• **Exercise goal**:
Lines in the data below that contain the word "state" are to be copied.

• **Dataset content**:
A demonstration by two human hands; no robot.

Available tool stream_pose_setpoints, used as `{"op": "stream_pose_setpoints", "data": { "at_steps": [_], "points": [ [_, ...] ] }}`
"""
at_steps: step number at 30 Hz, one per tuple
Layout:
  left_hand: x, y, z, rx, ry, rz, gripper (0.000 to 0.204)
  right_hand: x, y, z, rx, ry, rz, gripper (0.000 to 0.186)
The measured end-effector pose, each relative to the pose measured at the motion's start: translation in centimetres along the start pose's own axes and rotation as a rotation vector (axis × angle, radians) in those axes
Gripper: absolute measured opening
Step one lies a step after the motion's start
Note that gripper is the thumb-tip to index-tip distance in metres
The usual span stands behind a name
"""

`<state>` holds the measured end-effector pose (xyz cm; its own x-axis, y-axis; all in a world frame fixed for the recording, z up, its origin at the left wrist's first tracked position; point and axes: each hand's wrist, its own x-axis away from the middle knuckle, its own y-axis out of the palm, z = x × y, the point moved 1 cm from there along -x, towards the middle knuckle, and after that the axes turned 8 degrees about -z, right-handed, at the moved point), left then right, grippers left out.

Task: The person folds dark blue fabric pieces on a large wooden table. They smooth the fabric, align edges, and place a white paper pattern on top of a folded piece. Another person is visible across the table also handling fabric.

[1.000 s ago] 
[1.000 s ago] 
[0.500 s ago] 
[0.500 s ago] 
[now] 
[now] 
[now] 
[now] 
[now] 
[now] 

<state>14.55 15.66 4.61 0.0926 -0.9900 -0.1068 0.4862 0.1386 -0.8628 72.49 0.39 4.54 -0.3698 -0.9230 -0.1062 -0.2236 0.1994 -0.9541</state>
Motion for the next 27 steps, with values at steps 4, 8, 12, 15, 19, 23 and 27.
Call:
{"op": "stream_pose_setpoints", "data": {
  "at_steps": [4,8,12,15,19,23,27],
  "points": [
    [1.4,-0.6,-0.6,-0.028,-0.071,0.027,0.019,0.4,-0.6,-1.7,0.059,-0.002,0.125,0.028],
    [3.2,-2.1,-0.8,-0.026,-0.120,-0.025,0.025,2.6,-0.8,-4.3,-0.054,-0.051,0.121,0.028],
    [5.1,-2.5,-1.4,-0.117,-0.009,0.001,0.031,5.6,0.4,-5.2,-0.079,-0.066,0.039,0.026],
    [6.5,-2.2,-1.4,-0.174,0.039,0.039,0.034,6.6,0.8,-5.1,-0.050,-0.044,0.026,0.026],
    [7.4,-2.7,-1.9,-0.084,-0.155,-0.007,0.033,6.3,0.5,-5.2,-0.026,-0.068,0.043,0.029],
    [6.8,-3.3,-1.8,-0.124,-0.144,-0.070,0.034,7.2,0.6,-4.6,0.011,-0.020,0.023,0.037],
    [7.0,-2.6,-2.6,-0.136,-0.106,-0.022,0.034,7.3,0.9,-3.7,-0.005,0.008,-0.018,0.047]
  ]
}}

• **Result for this exercise**:
`<state>` holds the measured end-effector pose (xyz cm; its own x-axis, y-axis; all in a world frame fixed for the recording, z up, its origin at the left wrist's first tracked position; point and axes: each hand's wrist, its own x-axis away from the middle knuckle, its own y-axis out of the palm, z = x × y, the point moved 1 cm from there along -x, towards the middle knuckle, and after that the axes turned 8 degrees about -z, right-handed, at the moved point), left then right, grippers left out.
<state>14.55 15.66 4.61 0.0926 -0.9900 -0.1068 0.4862 0.1386 -0.8628 72.49 0.39 4.54 -0.3698 -0.9230 -0.1062 -0.2236 0.1994 -0.9541</state>

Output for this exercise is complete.